Q: Are We Not Men? A: We Are Devo! was the 1978 debut album from quirky New Wave pop group Devo. It's more of a rock-oriented album than their later, more popular works, but it still maintains their utter quirkiness (some would call it geekiness). The album was released in July 1978 on Warner Bros. and totals thirty four minutes and twenty four seconds.

At first Warner Bros. appeared to be interested in pushing the band to the moon, as their debut album was produced by one of their top producers at the time, Brian Eno. This is surprising, because up to this point the band had only released three singles, two on their own label and one for British indie label Stiff Records. This is even more surprising considering it's, well, Devo; they're one of the more unusual pop-rock groups to come along. Of course, the label's attitude would later change, but the band got very nice treatment for their first album.

The album opens with Uncontrollable Urge (3:08), a song about having an extreme case of pent-up sexual frustration, which is really appropriate considering this was a major theme throughout Devo's music. The song features a great guitar hook and, as always, Mark Mothersbaugh's distinctive vocals.

The sexual frustration theme continues with a cover of the Rolling Stones' (I Can't Get No) Satisfaction (2:38). The group puts a slightly uncomfortable twist on it, turning it into a song of sexual near-desperation. Mick Jagger once called it the best cover of the song he'd ever heard, and that's saying a lot.

Praying Hands (2:47) uses some surf-style guitar and just a hint of electronica on this song about masturbation and how it's socially frowned upon. Yes, again, there's that theme coming through.

Spack Junk (2:13) is a rather obscure song about, apparently, things falling from the sky. Whether this is literal or metaphorical I can't tell, but the song does have some nice electronic guitar work.

One of Devo's best songs is the fifth song on this album, Mongoloid (3:42). In this odd track, a tale of an individual with a genetic handicap who hid his deficiencies very carefully to be accepted into normal society, the music uses a "whipping" effect almost like what would pop up on their biggest mainstream hit, Whip It. The single version is much more stripped down and perhaps preferable, but this song somehow gets across the paranoia and fear of the situation they're describing much better. This song is an example of why Devo is a much, much better band than they are often given credit for.

If there is a Devo anthem, it is this one. Jocko Homo (3:38) features some very unnerving repeated notes and a guitar playing the scales to create an eerie effect to start with. Add in the lyrics about de-evolution and the mechanical repetition of the line "We are Devo" in the chorus and this song is spooky in a very odd way. Yet, somehow, I find myself singing along.

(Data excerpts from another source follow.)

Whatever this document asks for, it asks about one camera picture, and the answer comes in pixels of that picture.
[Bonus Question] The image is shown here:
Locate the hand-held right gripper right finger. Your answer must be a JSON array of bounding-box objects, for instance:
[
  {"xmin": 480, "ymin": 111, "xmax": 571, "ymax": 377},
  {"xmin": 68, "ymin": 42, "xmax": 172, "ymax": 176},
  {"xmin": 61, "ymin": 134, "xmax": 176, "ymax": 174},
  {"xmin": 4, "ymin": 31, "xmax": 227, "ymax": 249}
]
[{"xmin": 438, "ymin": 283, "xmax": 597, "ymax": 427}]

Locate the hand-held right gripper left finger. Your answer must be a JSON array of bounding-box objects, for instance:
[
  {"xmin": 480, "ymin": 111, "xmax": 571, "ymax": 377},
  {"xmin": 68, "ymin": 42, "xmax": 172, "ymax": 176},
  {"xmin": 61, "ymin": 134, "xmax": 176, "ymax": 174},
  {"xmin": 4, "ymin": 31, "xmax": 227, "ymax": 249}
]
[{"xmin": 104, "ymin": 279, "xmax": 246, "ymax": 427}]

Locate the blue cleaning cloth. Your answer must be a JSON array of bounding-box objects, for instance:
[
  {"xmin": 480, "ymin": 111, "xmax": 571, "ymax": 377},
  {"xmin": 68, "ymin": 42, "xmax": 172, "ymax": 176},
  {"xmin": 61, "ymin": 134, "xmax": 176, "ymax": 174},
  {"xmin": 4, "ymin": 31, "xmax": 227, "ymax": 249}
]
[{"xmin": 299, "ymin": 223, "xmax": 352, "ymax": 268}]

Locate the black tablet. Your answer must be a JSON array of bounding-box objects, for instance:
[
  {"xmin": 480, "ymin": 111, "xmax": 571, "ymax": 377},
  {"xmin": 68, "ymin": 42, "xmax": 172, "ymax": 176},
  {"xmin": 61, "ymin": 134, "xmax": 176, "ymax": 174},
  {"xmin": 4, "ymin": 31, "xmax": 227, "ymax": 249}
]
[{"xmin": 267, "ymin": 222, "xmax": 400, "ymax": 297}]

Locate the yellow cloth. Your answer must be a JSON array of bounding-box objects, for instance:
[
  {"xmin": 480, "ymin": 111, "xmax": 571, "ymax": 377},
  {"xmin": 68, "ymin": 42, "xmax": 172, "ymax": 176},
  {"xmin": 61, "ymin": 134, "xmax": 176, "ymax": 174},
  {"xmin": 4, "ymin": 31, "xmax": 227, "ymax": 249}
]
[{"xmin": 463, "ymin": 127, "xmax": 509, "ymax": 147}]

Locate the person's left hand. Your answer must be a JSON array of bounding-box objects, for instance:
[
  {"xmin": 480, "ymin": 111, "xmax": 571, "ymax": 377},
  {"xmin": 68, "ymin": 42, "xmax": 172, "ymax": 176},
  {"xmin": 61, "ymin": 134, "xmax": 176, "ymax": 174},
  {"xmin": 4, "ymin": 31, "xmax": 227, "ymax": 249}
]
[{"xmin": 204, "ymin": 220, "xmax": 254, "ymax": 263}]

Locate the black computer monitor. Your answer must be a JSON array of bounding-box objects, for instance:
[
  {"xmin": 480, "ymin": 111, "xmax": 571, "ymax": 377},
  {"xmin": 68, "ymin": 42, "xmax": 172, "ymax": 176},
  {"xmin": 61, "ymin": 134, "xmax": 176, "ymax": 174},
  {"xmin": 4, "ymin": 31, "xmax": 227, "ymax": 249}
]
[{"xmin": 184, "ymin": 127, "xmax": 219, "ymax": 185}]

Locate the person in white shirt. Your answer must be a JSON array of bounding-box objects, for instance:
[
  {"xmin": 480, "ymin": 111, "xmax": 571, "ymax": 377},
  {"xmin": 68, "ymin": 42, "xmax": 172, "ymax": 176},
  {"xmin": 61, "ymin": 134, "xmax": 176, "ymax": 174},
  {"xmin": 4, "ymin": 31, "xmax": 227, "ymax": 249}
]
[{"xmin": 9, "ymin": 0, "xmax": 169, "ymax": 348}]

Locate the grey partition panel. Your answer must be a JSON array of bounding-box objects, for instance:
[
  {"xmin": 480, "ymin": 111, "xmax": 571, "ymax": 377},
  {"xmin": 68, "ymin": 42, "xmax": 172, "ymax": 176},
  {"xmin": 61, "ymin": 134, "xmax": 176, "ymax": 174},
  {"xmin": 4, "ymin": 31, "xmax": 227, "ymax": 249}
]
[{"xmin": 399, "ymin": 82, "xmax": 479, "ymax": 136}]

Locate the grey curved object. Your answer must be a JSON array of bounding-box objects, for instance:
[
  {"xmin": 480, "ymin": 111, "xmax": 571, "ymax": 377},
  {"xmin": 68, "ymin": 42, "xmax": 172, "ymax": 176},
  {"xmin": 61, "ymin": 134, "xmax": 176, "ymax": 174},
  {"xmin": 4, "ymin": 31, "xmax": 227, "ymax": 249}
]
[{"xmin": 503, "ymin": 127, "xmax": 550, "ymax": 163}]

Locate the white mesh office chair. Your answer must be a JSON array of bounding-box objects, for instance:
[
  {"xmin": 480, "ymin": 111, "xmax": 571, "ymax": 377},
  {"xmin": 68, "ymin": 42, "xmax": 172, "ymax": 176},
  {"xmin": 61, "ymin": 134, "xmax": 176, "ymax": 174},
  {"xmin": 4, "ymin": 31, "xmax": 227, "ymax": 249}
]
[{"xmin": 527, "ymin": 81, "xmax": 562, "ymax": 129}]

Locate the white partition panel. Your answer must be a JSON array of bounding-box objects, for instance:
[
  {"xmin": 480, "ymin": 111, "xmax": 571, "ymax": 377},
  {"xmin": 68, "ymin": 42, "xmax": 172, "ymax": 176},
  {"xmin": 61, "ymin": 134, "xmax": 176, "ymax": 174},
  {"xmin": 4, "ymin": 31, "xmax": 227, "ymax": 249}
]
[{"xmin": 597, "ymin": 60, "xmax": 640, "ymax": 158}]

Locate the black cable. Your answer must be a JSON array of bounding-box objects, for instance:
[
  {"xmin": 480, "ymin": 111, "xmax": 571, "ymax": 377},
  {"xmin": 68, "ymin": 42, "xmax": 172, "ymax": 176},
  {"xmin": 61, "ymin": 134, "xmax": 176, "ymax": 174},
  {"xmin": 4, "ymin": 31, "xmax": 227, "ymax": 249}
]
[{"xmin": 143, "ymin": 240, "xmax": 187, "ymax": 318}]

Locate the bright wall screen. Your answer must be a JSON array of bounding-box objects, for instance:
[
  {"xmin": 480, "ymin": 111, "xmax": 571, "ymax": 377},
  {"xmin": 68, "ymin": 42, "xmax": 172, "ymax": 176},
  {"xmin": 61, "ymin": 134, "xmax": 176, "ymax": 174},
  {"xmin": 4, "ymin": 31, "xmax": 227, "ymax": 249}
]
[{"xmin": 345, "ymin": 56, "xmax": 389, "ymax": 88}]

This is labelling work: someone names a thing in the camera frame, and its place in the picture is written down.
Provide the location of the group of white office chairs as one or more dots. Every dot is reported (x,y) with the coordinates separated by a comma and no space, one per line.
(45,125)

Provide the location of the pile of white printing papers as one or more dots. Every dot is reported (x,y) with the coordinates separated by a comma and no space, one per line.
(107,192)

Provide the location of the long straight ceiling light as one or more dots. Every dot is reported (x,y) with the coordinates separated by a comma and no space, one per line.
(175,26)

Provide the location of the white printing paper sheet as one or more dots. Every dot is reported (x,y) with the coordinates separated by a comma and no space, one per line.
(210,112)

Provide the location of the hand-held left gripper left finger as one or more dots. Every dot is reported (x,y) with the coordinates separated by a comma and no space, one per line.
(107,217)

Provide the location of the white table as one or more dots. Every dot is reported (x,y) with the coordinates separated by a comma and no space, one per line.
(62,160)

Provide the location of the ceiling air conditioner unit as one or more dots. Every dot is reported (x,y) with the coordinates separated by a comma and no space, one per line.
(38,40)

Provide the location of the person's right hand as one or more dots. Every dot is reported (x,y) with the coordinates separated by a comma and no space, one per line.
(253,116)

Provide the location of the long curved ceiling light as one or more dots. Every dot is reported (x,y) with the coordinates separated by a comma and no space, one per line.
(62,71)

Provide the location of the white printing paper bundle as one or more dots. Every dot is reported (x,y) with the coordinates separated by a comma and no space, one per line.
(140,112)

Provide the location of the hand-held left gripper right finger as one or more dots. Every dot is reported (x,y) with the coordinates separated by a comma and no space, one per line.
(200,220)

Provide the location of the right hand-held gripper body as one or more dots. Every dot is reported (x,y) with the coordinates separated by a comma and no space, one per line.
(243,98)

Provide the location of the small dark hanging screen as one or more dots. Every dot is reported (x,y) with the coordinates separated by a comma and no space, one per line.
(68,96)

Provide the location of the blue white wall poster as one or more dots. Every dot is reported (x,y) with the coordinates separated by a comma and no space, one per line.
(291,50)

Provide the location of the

Too Much Paranoias (1:56) uses what sounds like monster movie samples in this song with a very distinctive set of repeated notes on an electric guitar. Obviously from the title, the song is about paranoia and fear of almost everything. The breakdown in the middle is a little unusual, but the song comes off well; the middle third of this album is the best.

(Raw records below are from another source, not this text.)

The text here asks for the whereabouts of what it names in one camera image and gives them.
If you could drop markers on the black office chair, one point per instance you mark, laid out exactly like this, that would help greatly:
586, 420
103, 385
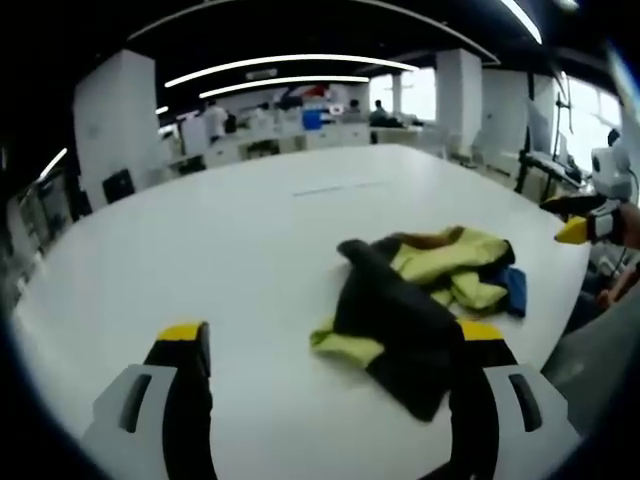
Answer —
119, 185

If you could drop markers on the short ceiling light strip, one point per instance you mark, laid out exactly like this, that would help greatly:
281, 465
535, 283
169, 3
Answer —
53, 163

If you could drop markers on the person's grey clothing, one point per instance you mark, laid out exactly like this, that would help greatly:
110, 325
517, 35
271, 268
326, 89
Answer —
595, 360

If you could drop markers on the white office desk row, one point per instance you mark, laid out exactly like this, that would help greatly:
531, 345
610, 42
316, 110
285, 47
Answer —
280, 142

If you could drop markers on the blue box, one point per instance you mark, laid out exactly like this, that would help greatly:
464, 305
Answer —
312, 119

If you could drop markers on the bright ceiling light strip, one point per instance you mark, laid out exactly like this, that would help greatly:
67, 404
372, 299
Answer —
522, 19

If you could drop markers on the long ceiling light strip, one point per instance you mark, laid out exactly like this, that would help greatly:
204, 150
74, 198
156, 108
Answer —
280, 84
290, 64

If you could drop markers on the person's right hand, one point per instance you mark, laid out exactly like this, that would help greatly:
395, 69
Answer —
631, 225

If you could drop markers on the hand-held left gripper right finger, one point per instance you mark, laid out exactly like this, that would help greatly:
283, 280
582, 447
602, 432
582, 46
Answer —
505, 400

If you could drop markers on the black and yellow-green garment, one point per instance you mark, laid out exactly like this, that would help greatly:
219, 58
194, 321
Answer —
395, 320

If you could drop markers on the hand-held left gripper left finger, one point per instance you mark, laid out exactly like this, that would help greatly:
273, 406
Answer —
150, 395

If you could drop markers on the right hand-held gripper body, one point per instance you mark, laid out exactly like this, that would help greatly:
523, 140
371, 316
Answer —
611, 167

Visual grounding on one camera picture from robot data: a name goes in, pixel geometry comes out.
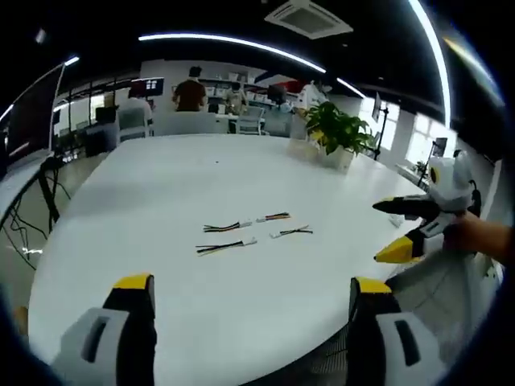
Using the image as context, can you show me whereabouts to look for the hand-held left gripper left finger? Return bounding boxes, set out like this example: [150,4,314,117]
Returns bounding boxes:
[51,273,159,386]

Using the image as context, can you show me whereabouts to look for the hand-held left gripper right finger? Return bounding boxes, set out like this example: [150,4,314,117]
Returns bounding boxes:
[346,276,448,386]

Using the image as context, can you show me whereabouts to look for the JST connector with dark wires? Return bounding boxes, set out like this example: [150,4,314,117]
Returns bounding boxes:
[268,224,313,239]

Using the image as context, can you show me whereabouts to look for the JST connector with coloured wires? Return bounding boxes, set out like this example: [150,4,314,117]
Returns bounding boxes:
[203,220,253,234]
[255,211,292,224]

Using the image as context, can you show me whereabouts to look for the JST connector with long wires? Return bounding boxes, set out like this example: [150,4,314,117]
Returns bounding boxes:
[195,237,259,257]

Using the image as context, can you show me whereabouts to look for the person's right hand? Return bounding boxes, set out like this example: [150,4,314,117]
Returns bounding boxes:
[442,211,515,266]

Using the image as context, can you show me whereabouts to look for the black mesh chair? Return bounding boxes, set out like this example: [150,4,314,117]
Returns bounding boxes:
[309,321,350,386]

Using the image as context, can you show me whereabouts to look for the person's grey clothing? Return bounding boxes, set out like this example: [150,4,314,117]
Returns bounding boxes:
[385,248,505,365]

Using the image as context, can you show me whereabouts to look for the black tripod stand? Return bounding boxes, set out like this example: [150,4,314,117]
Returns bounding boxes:
[371,91,390,162]

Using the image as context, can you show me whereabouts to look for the green potted plant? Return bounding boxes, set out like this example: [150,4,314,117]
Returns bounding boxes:
[302,100,376,157]

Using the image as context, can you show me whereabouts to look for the white planter box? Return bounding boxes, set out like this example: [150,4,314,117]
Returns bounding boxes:
[286,135,356,173]

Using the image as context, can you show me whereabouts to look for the long ceiling light strip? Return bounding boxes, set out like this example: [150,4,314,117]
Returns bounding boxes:
[407,0,452,126]
[138,33,328,74]

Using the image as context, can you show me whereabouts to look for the side desk with black legs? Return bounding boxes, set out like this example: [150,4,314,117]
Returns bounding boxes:
[0,154,74,258]

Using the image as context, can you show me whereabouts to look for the white mesh office chair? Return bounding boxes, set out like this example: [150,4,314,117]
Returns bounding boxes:
[236,105,267,136]

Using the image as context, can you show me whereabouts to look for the grey office chair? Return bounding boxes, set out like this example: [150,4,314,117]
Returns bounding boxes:
[117,107,147,142]

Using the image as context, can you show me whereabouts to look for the ceiling air conditioner unit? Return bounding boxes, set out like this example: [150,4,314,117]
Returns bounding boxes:
[263,0,355,40]

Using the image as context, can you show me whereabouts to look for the dark computer monitor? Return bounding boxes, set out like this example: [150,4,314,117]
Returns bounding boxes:
[6,63,68,160]

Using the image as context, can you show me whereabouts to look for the wall display screen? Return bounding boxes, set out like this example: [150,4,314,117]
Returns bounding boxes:
[131,76,166,98]

Gut Feeling/(Slap Your Mammy) (4:54) is probably the most standard rock-pop on this album. It's about having a gut feeling that a relationship is going down the tubes. The secondary title seems to be a reference, again, to masturbation... it's the only explanation for it based on the way the track ends.

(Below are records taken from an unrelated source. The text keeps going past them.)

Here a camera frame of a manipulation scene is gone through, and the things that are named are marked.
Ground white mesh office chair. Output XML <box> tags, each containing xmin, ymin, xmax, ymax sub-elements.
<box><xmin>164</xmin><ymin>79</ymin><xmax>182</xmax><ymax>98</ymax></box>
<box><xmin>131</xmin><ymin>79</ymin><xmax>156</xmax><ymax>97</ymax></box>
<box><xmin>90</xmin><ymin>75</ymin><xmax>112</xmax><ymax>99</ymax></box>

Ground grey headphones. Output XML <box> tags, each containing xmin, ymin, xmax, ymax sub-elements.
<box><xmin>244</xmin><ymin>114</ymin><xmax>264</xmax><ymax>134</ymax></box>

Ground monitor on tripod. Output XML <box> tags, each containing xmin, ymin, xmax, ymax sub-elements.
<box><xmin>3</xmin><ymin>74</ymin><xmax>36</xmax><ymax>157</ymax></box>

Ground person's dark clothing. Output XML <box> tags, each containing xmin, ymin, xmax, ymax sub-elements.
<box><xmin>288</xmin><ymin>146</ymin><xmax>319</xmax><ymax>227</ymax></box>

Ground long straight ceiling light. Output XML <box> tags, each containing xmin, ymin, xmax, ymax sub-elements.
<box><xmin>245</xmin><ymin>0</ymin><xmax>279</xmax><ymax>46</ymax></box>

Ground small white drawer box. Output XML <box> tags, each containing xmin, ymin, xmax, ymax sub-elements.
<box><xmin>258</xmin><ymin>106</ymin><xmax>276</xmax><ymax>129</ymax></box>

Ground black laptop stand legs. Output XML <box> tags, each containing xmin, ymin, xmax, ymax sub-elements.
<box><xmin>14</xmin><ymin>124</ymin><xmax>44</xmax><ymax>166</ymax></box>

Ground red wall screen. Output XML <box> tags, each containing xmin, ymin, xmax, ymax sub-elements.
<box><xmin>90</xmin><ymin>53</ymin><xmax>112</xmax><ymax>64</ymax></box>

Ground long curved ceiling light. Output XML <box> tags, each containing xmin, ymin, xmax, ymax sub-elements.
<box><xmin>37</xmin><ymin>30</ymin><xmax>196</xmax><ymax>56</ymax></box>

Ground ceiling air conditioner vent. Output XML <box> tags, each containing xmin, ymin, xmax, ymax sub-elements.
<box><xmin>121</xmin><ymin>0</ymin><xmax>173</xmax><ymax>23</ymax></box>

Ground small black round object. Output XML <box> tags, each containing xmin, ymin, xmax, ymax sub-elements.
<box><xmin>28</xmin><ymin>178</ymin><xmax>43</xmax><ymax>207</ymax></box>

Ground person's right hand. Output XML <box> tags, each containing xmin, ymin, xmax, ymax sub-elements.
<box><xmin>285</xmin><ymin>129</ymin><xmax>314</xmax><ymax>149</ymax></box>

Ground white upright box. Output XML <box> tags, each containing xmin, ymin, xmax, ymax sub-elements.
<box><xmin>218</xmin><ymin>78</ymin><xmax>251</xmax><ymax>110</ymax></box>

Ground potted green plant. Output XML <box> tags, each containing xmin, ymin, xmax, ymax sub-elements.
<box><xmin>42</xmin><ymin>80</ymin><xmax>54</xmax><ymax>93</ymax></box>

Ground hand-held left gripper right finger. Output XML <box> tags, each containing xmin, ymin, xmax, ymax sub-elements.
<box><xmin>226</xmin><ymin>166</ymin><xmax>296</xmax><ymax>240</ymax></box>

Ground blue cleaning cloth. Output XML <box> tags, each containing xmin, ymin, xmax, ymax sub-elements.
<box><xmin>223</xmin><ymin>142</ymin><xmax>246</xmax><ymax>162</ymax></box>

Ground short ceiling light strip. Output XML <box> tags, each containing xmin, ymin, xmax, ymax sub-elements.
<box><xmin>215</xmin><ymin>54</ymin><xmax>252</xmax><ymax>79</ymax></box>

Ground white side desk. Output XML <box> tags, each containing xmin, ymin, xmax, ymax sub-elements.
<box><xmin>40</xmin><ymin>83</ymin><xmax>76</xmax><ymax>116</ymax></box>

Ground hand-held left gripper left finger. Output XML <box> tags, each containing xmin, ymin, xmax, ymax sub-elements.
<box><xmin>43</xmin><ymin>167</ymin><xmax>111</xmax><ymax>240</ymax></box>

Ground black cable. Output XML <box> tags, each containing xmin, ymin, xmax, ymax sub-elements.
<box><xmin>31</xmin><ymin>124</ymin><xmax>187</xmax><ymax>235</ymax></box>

Come Back Jonee (3:46) is about a rock star who kills himself when he realizes he's broken the heart of the girl he loves. It's probably the most straightforward song on the album lyrically, and it features some great drum work and some wonderful rock guitar.

Sloppy (I Saw My Baby Gettin') (2:37) is about a guy whose girlfriend isn't being too subtle about her cheating ways. One can also take it as a tale about a failed sexual encounter as well. It features some unusual guitar work and chanting at the start; that's probably the most notable feature.

The album closer, Shrivel-Up (3:05) is about how life goes downhill as you get older, so you might as well live life to the fullest. It's a nice and very mellow album closer to this largely unusual album.

This album is full of a lot of very good sexually-charged pop rock, but it's quite unusual; if you're expecting something that fills the norm, you're not going to find it here. If you enjoy it, pretty much everything else in the Devo catalog is recommended, espcially Duty Now For The Future, Freedom of Choice, and New Traditionalists.